### WORK INSTRUCTION
Look for "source" in each line of the records, and copy the lines that have it.

Stored dataset items
Start of Block

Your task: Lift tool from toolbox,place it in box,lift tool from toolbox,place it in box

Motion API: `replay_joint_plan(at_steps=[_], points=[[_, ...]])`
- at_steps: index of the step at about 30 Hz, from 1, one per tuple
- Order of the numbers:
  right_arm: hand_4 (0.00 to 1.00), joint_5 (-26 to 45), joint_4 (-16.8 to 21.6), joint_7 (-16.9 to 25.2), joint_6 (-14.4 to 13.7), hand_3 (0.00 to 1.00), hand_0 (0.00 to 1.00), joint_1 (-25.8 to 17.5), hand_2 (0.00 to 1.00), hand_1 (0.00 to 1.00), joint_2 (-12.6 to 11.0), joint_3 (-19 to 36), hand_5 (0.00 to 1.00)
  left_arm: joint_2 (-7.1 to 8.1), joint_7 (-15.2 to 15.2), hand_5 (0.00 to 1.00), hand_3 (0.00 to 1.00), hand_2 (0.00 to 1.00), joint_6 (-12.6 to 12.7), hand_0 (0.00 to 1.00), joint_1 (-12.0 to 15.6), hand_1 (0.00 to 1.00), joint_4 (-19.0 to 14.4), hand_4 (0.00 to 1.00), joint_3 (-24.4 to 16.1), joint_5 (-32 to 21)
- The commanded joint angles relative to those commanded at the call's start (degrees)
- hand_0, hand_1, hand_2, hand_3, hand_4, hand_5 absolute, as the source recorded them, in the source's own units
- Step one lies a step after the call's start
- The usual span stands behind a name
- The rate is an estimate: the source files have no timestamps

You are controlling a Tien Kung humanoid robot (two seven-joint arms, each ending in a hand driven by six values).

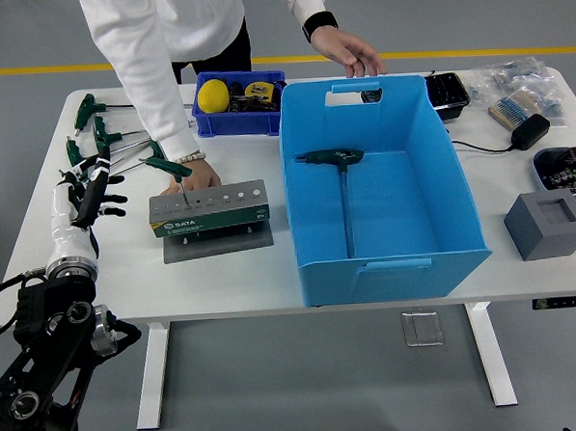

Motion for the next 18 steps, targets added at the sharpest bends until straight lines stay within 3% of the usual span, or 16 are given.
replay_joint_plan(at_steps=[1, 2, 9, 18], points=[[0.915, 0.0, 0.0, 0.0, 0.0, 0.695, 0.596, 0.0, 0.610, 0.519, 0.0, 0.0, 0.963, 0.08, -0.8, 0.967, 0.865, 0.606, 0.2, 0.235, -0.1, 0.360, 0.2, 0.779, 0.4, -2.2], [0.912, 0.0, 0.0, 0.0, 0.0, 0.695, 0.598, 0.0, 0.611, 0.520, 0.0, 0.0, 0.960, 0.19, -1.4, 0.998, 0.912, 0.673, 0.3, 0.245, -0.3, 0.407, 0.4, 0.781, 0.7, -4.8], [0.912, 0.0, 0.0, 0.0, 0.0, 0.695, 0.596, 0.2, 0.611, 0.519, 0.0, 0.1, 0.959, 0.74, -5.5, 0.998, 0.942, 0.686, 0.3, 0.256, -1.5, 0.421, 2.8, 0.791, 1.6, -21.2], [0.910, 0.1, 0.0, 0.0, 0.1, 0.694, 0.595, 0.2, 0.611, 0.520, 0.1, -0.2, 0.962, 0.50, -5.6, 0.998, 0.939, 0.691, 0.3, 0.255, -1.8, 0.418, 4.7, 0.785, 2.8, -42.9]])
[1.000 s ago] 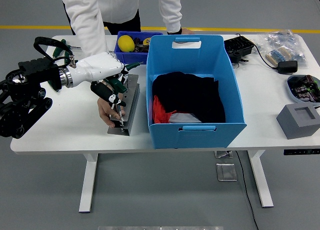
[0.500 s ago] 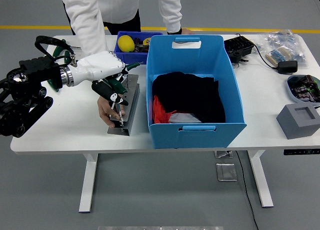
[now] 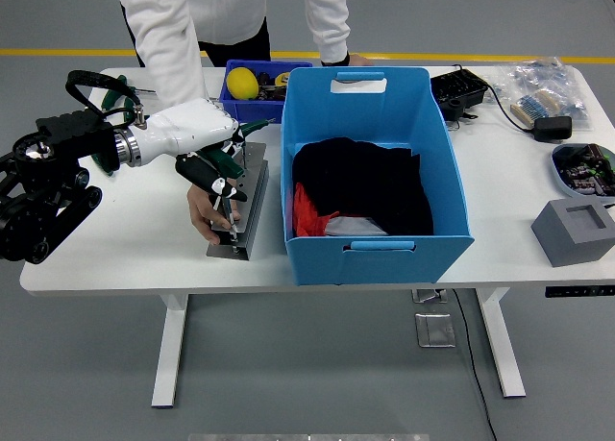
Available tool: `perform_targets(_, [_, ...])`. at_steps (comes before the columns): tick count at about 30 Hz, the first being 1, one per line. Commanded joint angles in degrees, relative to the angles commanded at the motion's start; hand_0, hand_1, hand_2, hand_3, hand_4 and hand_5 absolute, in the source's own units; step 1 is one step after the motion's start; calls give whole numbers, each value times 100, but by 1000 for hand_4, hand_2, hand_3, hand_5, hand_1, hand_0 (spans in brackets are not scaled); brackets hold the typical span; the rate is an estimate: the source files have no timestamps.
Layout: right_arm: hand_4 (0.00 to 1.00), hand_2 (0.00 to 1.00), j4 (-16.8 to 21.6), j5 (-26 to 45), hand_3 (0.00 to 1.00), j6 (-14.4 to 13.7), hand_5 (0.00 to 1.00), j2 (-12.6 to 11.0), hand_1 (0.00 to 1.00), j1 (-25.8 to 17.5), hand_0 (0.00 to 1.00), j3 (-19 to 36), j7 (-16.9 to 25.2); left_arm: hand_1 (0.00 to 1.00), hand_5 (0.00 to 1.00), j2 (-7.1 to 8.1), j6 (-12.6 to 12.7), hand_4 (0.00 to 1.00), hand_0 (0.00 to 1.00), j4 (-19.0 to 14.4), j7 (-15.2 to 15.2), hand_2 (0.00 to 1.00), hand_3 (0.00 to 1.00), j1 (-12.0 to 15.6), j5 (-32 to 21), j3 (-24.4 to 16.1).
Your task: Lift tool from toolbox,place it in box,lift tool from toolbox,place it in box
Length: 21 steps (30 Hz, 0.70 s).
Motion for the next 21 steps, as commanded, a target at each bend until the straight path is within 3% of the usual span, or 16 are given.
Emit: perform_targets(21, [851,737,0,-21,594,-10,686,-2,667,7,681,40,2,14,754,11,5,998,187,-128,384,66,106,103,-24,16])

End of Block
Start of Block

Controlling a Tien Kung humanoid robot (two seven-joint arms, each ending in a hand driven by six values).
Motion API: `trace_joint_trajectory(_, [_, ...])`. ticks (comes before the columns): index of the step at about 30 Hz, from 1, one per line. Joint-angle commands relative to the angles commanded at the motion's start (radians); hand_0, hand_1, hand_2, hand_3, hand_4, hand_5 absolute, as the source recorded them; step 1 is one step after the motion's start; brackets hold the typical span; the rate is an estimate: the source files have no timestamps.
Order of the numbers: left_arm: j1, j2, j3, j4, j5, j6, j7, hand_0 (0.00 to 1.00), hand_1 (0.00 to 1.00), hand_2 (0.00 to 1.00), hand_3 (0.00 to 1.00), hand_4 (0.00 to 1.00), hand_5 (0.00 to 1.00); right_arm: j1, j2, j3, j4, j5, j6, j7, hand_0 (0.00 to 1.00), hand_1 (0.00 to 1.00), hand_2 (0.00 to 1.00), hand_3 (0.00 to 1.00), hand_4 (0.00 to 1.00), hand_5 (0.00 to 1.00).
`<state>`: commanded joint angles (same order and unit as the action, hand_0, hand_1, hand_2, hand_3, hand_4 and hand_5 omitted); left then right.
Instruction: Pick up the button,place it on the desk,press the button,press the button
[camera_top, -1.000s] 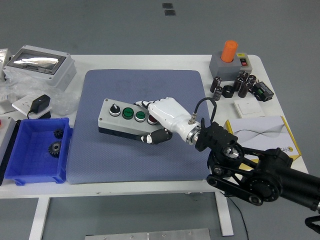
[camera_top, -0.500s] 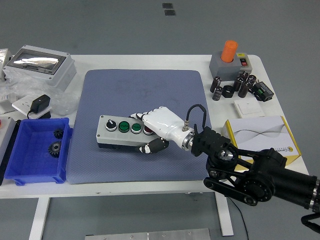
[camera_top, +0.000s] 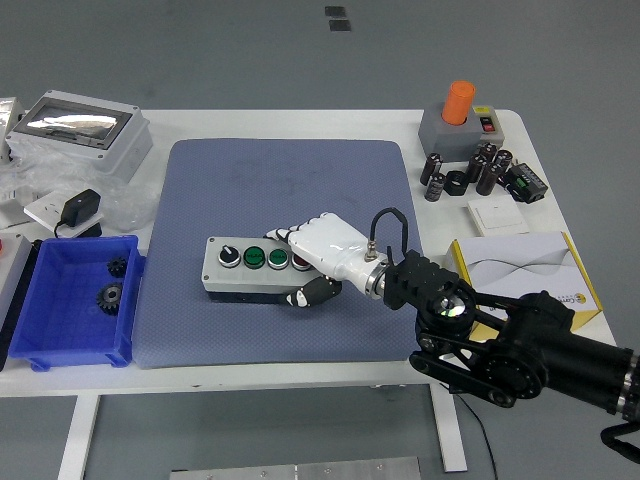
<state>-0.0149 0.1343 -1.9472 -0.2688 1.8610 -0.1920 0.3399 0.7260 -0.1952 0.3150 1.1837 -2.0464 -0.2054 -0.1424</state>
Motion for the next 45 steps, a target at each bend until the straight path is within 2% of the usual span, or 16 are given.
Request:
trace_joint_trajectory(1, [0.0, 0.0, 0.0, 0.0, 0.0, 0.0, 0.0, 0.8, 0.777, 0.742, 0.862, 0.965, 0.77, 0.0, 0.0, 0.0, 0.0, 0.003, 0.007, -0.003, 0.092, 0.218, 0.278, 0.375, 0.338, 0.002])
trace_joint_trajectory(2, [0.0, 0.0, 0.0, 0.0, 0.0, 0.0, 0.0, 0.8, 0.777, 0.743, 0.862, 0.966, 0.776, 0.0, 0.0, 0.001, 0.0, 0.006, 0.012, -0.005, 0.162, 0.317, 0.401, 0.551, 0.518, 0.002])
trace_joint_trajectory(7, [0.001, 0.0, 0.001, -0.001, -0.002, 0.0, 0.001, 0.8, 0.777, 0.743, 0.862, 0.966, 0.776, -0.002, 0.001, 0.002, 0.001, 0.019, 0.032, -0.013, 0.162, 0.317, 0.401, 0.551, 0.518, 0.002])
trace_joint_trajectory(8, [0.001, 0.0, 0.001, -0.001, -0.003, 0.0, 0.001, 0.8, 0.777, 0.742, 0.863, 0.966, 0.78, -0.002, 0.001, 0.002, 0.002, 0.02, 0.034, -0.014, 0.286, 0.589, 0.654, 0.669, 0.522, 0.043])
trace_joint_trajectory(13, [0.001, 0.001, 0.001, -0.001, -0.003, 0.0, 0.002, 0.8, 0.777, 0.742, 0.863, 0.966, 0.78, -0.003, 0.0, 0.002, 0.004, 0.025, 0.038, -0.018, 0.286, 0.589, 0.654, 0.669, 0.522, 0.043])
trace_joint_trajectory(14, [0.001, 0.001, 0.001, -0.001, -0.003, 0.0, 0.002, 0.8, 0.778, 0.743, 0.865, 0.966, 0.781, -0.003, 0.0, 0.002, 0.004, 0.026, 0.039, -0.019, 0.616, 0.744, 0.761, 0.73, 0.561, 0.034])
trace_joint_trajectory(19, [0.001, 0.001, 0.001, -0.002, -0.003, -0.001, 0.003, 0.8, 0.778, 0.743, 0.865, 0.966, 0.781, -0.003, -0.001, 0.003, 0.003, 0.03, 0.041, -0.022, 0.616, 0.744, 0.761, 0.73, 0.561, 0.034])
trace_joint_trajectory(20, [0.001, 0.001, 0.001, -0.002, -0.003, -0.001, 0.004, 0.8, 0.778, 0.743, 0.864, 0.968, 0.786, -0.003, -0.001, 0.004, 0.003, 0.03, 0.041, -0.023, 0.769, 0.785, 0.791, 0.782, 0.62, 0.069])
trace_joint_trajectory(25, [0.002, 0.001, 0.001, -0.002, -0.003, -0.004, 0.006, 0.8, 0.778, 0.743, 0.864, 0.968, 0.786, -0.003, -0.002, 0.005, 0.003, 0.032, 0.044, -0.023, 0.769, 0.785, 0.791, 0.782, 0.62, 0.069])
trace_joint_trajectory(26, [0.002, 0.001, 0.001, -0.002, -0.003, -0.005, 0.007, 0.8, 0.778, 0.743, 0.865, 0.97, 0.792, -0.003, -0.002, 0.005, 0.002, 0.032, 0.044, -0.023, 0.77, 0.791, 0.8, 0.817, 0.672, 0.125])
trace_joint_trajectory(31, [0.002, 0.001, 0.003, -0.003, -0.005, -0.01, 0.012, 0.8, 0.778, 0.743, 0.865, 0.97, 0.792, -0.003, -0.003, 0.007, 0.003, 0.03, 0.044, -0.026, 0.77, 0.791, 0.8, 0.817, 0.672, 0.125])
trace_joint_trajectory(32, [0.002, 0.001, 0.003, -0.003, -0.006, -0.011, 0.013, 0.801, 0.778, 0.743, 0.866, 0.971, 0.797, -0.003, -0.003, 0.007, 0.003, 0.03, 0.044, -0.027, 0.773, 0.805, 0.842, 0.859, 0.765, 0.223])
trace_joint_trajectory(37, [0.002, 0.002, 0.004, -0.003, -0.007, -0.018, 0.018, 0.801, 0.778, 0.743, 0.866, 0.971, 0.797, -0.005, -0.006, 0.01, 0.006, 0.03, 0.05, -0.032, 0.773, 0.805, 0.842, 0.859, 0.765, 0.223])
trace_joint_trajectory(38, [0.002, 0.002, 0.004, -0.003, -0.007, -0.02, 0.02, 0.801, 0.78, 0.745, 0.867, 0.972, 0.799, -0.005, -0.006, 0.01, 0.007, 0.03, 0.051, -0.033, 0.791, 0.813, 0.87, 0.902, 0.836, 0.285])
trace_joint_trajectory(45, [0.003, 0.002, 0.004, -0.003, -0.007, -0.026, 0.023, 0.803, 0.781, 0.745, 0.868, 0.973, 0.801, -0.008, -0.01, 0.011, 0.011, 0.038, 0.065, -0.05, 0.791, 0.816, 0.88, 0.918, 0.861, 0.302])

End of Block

### SOLUTION FOR THIS PROBLEM
- hand_0, hand_1, hand_2, hand_3, hand_4, hand_5 absolute, as the source recorded them, in the source's own units
- The rate is an estimate: the source files have no timestamps
Available tool: `perform_targets(_, [_, ...])`. at_steps (comes before the columns): tick count at about 30 Hz, the first being 1, one per line. Commanded joint angles in degrees, relative to the angles commanded at the motion's start; hand_0, hand_1, hand_2, hand_3, hand_4 and hand_5 absolute, in the source's own units; step 1 is one step after the motion's start; calls give whole numbers, each value times 100, but by 1000 for hand_4, hand_2, hand_3, hand_5, hand_1, hand_0 (spans in brackets are not scaled); brackets hold the typical span; the rate is an estimate: the source files have no timestamps.
Motion API: `trace_joint_trajectory(_, [_, ...])`. ticks (comes before the columns): index of the step at about 30 Hz, from 1, one per line. Joint-angle commands relative to the angles commanded at the motion's start (radians); hand_0, hand_1, hand_2, hand_3, hand_4, hand_5 absolute, as the source recorded them; step 1 is one step after the motion's start; brackets hold the typical span; the rate is an estimate: the source files have no timestamps.

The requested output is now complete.